A pause here to wonder at Wittgenstein, three of whose four brothers killed themselves, and who often thought about killing himself too. Who, like Kafka, is said to have received the news of his terminal illness with relief, but whose words at the actual hour of death bring to mind George Bailey: Tell them I’ve had a wonderful life!

Do I talk to Apollo, the shrink asks. Well, yes. To encourage bonding, it is recommended that people talk to their dogs. Which seems to come naturally (though my guess is people are now doing it less and less, thanks to our attention-devouring devices).

I once heard a stranger in agitated conversation with her pug: And I suppose it’s all my fault again, isn’t it? At which, I swear, the dog rolled its eyes.

Yes, I talk to Apollo. But not about you. That’s the thing: I don’t have to tell him . ( Dogs are the best mourners in the world, as everyone knows . Joy Williams.)
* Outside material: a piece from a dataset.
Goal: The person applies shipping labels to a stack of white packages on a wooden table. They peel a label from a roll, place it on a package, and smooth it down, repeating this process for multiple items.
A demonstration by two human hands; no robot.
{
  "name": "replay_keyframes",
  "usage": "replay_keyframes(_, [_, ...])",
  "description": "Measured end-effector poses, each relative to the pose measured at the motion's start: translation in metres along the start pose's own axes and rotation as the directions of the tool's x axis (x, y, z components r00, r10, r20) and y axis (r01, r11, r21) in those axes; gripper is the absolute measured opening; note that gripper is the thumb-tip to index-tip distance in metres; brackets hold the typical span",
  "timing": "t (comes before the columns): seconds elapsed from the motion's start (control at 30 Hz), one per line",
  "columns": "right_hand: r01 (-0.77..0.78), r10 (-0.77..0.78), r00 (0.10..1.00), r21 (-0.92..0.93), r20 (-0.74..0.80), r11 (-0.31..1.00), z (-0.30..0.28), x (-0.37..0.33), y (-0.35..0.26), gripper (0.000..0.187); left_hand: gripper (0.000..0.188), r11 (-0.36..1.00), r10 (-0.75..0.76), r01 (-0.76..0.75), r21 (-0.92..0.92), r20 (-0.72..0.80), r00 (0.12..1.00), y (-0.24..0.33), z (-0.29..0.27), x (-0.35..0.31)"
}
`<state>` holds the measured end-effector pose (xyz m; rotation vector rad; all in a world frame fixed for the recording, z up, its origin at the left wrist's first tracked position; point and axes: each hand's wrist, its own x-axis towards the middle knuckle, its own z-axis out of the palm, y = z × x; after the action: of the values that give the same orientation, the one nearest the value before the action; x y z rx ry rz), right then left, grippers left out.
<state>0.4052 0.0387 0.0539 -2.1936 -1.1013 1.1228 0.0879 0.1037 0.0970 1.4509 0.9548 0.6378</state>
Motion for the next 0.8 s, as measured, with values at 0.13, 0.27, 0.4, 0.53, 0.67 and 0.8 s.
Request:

And just because there are other people who’ve lost someone to suicide doesn’t mean that what I’m feeling is something that can be shared. I did once sit through a radio program on the subject of suicide loss. Listeners were invited to call in and comment. All the usual word-stones were cast: sinful, spiteful, cowardly, vengeful, irresponsible. Sick. No one doubted that the suicide had been in the wrong. A right to commit suicide simply did not exist. Monsters of selfishness and self-pity, suicides were. Such ingratitude for the precious gift of life. And although they might hate themselves, it was not themselves suicides wished to destroy so much as the family and friends they left behind.

None of this was helpful.

But neither were the dozen or so books on suicide that I read this past year. I did learn some interesting things. For example, that certain ancient sages held that voluntary death, though generally to be condemned, could be morally acceptable, even honorable, as an escape from unbearable pain, melancholy, or disgrace—or even just plain old boredom. That later thinkers have suggested that, despite Christianity’s absolute prohibition against committing suicide (though nowhere in the entire Bible is there any explicit condemnation of it), Christ himself could be said to have done just that. That in Western countries the volume of suicide notes reached a peak during the eighteenth century, when they were usually intended to appear, alongside other public announcements, in the newspapers.

And this kicker: Writing in the first person is a known sign of suicide risk.